### Work instructions
The lines wanted are those in the data below that include "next".

::::::::::

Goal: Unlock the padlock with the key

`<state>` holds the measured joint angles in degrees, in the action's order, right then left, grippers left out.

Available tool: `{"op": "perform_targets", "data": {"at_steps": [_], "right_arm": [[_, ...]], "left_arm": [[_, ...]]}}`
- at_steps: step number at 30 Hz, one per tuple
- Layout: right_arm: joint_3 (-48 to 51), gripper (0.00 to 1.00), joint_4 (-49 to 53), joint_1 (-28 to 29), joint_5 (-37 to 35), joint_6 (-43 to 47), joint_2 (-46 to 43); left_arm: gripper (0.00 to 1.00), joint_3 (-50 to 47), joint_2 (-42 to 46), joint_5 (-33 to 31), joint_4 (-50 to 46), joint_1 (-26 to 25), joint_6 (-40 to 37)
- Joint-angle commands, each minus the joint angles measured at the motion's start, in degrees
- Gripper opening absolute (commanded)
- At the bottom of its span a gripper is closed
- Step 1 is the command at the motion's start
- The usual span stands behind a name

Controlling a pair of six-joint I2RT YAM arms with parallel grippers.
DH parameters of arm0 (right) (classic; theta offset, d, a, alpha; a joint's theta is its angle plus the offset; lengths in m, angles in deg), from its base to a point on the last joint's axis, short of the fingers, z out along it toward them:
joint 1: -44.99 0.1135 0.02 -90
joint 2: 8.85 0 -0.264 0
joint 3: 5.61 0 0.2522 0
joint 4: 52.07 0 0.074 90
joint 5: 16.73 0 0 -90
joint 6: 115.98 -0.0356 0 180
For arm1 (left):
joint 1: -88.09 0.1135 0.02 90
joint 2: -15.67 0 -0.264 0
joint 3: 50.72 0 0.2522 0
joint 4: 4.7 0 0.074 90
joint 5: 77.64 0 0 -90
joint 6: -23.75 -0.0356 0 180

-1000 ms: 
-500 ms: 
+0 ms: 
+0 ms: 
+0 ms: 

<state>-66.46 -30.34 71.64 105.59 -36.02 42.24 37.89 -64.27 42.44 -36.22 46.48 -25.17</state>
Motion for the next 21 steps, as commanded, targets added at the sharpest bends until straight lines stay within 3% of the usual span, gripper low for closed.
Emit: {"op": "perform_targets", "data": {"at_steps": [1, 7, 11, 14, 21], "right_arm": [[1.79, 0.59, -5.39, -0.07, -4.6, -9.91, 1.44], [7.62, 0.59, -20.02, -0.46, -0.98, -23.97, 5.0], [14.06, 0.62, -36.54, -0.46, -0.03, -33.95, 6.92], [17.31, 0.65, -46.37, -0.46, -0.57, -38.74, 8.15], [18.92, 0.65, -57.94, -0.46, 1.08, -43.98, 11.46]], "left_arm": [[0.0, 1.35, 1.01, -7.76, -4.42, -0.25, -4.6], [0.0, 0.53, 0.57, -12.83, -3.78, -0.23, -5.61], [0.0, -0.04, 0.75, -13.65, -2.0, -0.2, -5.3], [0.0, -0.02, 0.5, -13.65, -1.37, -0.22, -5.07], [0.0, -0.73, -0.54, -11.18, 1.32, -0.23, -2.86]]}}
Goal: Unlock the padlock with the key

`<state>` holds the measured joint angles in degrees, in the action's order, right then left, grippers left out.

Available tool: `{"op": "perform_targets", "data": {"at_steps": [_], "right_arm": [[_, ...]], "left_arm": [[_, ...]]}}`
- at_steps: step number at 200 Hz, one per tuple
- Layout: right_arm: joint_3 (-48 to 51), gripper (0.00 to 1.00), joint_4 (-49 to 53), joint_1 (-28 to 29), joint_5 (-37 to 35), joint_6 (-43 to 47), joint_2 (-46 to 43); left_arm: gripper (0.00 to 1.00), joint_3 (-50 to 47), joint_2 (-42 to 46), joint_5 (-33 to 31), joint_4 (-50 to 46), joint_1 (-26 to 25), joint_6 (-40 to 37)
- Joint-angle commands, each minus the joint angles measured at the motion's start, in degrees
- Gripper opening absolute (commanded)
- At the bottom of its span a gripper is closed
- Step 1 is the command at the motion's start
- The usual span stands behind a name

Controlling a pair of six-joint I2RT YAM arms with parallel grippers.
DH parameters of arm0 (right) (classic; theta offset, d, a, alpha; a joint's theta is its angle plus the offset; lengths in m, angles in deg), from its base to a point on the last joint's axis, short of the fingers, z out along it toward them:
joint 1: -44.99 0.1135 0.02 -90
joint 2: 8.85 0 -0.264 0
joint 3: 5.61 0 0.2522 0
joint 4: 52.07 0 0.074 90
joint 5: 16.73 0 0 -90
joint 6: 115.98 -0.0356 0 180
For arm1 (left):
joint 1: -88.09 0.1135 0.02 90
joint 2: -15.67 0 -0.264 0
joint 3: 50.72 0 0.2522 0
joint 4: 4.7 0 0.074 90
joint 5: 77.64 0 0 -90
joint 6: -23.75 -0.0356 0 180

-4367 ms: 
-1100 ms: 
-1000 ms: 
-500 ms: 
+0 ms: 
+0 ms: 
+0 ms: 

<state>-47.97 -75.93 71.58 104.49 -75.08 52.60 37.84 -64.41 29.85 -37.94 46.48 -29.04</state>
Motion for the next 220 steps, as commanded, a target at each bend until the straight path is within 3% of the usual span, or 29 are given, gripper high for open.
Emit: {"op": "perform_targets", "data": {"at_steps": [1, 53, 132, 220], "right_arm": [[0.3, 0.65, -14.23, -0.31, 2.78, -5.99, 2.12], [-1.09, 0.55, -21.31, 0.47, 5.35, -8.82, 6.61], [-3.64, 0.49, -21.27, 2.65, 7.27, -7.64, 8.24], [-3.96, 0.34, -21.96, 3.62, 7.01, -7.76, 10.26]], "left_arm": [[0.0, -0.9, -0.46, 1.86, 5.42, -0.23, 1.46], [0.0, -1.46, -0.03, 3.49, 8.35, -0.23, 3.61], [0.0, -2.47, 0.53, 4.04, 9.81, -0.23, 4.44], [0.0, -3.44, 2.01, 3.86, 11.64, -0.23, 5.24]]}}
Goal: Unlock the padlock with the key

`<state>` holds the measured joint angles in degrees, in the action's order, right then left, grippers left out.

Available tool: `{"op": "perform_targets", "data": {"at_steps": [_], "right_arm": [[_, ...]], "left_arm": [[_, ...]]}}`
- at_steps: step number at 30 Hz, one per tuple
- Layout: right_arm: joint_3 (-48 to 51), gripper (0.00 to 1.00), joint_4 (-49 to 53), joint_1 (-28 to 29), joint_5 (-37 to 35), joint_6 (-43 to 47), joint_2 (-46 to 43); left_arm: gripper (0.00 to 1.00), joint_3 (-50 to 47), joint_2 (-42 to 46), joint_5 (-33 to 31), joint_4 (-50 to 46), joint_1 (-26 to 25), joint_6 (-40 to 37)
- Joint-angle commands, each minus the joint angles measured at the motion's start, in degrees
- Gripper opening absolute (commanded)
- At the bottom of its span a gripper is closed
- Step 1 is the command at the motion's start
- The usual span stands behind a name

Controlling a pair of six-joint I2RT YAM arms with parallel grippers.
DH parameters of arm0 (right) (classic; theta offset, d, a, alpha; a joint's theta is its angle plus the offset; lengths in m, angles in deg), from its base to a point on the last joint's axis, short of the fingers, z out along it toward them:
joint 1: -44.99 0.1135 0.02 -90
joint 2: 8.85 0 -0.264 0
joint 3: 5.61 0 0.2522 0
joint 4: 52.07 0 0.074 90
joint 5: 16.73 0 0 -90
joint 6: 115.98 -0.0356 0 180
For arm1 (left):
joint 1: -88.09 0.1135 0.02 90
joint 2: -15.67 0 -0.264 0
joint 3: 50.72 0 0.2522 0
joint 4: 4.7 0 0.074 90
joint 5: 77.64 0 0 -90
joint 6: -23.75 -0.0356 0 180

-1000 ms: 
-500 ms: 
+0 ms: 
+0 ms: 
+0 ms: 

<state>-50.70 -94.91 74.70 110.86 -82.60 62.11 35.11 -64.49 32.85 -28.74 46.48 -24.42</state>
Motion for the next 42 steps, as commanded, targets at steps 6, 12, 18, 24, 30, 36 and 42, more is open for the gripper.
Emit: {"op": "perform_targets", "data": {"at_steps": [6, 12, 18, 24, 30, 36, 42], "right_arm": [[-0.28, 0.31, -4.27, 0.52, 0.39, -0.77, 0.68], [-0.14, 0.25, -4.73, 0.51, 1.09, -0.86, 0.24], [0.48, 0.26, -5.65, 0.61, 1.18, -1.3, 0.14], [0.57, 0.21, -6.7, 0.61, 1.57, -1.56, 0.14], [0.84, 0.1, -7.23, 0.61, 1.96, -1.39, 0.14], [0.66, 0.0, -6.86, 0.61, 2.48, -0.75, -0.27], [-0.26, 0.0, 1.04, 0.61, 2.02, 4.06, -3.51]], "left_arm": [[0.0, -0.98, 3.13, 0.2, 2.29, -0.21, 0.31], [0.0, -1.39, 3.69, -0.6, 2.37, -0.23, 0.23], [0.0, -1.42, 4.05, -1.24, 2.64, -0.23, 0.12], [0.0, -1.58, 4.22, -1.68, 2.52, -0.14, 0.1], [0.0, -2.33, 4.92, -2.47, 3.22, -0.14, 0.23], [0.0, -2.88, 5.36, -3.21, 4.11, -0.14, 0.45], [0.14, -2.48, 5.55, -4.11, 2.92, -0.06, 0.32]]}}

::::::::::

### Output
Motion for the next 21 steps, as commanded, targets added at the sharpest bends until straight lines stay within 3% of the usual span, gripper low for closed.
Motion for the next 220 steps, as commanded, a target at each bend until the straight path is within 3% of the usual span, or 29 are given, gripper high for open.
Motion for the next 42 steps, as commanded, targets at steps 6, 12, 18, 24, 30, 36 and 42, more is open for the gripper.

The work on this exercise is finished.